Nonprofits are private corporations that operate for public purposes with public support. As such, they should provide the public with information about their mission, program activities, and finances. A nonprofit should also be accessible and responsive to members of the public who express interest in the affairs of the organization.


Charitable fundraising provides an important source of financial support for the work of most nonprofit organizations. An organization's fundraising program should be maintained on a foundation of truthfulness and responsible stewardship. Its fundraising policies should be consistent with its mission, compatible with its organizational capacity, and respectful of the interests of donors and prospective donors.

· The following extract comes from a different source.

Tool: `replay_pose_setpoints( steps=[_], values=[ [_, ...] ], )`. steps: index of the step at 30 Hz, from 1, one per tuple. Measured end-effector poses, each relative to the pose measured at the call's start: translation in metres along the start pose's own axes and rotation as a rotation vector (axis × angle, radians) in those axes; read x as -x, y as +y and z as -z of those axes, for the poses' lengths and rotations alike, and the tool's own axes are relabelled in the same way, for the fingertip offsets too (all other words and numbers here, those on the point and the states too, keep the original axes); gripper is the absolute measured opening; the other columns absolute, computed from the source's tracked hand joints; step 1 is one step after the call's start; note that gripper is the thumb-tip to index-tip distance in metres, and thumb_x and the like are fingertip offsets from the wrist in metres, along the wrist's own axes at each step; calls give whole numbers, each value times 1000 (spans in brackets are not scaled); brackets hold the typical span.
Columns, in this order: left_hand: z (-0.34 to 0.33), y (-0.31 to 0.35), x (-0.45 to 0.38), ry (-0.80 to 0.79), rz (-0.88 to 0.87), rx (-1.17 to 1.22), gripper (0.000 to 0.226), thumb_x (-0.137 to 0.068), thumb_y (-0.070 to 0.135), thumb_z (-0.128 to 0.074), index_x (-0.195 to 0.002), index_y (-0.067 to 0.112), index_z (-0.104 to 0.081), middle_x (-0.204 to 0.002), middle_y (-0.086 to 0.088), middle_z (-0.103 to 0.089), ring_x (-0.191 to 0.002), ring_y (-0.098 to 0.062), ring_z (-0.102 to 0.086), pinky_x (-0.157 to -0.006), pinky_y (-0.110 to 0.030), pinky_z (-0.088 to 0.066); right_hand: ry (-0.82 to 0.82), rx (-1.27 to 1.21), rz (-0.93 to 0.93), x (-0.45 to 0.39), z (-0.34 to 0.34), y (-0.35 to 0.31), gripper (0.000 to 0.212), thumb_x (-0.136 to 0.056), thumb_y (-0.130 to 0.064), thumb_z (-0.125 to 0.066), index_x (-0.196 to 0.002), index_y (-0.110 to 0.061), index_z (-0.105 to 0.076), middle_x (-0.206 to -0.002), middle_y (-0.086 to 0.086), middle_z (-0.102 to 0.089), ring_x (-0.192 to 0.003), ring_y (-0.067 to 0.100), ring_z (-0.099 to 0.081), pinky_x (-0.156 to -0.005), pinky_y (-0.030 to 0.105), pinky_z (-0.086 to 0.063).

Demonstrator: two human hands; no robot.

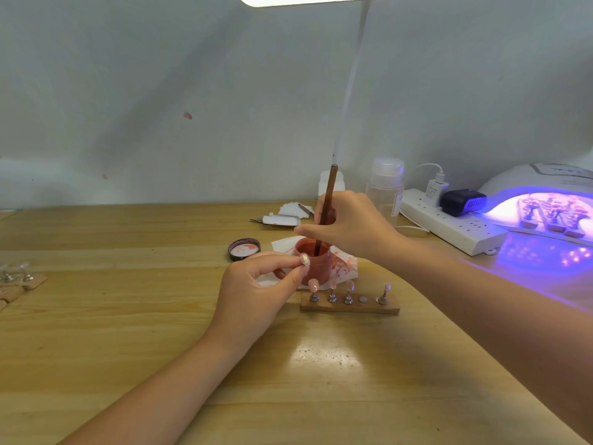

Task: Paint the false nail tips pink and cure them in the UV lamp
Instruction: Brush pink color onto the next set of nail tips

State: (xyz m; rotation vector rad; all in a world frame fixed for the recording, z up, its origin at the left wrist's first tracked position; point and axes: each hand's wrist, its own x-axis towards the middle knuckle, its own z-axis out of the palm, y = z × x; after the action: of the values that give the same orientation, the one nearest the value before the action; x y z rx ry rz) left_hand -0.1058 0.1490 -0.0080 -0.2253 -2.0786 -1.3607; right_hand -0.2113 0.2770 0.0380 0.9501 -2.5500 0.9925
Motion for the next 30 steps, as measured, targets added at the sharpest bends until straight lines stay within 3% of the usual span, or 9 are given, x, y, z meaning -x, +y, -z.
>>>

Nonprofits provide an important vehicle through which individuals organize and work together to improve their communities. Nonprofits should represent the interests of the people they serve through public education and public policy advocacy, as well as by encouraging board members, staff, volunteers and constituents to participate in the public affairs of the community.

Bill Huddleston
MPA in NonProfit Management -
George Mason University

Author of soon to be released:

A Hidden Treasure for Non-Profits,
How to tap into the CFC, America's Largest Workplace Giving Campaign


Expert on the Combined Federal Campaign (CFC,
$1 billion of unrestricted gifts to thousands of nonprofits.

Perla Ni said...

Heather, thanks for this thoughtful post. I want to respond to your question about GreatNonprofits. We don't set standards or evaluate nonprofits. We are a website that enables people - volunteers, program participants, donors and other stakeholders of nonprofits - to share their reviews of those nonprofits. It's like Amazon book reviews. We don't do any evaluating ourselves.

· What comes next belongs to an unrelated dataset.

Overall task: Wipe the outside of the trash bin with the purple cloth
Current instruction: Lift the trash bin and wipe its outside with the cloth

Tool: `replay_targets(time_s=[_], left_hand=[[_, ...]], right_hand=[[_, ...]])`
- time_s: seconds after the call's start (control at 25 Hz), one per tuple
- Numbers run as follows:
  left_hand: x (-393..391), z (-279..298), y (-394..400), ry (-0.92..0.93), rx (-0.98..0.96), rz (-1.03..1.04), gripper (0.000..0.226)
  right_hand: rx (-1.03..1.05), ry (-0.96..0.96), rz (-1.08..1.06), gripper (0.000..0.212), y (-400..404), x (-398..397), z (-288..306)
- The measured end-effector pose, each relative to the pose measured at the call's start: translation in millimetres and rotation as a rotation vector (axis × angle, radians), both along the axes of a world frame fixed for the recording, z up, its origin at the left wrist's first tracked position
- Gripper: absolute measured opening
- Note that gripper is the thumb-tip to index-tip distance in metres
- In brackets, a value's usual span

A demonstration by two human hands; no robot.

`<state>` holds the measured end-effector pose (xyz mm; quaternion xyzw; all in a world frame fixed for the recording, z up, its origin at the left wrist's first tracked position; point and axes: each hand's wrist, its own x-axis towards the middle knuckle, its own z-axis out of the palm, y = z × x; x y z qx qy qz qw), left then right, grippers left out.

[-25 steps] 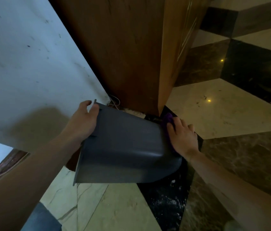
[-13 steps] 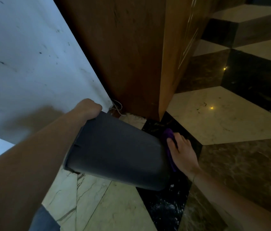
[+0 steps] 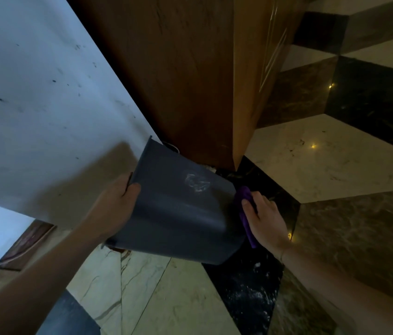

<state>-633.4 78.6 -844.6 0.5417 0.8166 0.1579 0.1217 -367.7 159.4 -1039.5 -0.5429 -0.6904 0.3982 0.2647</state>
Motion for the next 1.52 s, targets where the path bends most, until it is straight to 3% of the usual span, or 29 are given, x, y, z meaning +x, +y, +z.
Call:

It has been really rewarding to see that it is the small to medium sized nonprofits who have been most active supporters of our site. Many of these see our site as an easy and expensive way for their volunteers, clients and donors to express what they think of the nonprofits' social impact. We've been told by nonprofits on our site that people read reviews about them on our site and then signed up to volunteer. It's been gratifying to see that this tool is helpful to nonprofits without creating more work for them.


Anonymous said...

I want to correct a factual error - GreatNonprofits doesn't set any standards or do any evaluations. We are a website that enables people - volunteers, clients, peers - who know specific nonprofits to share their experience about those nonprofits. Much like Amazon book reviews or any other consumer reviews site (Epnions, Zagats, TripAdvisor, Yelp, etc.) You'll see on our site stories of people who have volunteered for nonprofits and stories of people who have received services.

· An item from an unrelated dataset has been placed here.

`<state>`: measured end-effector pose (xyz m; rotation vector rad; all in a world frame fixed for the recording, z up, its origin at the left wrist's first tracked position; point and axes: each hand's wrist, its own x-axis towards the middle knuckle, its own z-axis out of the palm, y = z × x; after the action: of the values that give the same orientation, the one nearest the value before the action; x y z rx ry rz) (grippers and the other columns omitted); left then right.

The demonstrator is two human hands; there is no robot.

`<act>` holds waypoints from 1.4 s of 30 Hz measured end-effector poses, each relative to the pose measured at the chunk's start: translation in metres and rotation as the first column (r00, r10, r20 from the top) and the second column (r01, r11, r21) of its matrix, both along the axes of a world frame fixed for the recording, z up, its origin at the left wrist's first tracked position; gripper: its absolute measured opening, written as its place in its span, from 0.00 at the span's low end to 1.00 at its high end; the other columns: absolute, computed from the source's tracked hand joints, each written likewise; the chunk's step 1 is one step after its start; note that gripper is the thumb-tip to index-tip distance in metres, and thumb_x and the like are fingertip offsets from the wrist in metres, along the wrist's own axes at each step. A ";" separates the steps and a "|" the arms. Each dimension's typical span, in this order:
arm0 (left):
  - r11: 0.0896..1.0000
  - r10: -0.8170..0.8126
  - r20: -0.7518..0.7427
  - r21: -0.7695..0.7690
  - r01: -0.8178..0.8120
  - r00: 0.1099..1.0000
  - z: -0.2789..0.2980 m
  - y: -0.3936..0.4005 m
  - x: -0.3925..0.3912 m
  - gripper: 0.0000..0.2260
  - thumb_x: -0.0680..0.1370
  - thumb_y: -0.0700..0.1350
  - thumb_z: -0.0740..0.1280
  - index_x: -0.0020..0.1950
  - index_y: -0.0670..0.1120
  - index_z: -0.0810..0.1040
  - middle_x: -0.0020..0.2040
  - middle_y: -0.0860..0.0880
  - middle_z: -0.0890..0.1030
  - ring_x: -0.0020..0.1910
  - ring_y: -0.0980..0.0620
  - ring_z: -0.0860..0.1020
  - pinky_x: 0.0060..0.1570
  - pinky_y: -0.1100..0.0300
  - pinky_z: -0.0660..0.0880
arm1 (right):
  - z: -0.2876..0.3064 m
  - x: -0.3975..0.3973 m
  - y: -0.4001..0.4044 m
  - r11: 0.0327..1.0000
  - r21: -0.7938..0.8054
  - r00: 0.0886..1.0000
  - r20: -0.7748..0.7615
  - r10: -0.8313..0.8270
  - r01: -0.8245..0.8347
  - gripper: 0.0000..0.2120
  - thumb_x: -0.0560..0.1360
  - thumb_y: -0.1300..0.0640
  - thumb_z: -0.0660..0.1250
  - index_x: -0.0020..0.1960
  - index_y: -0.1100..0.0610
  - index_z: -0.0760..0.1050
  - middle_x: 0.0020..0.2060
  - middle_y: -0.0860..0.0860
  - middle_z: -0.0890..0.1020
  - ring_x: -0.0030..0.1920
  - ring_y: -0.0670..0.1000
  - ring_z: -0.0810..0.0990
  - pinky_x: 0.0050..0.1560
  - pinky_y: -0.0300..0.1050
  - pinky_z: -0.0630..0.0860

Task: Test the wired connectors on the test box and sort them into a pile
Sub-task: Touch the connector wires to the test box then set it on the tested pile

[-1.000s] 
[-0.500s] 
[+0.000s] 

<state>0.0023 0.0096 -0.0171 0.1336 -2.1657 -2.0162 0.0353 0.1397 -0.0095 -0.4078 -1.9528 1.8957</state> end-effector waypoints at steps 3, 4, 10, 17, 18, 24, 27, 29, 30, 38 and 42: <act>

We know how much the help of a nonprofit can mean and also how difficult it is for nonprofits to show that their social impact. I've known nonprofits personally as a client of their services. My parents were poor and we lived five blocks from the train tracks in public housing and countless nonprofits helped us. If you look at photos of me when I was a kid, practically everything I wore came second hand from nonprofits. My cavities got filled for free at a nonprofit community dental clinic.

And that’s why GreatNonprofits is a tool for sharing stories and reviews of people -- people like me, the victims of Katrina, and hundreds of thousands of others -- who have seen the impact of nonprofits up close, and can speak personally and firsthand about it.

Perla Ni
Founder & CEO, GreatNonprofits

Heather Carpenter said...

Thanks for all your comments. I realize I put Great Nonprofits in a category with Charity Navigator when in fact it is different. Thanks Perla for the clarification.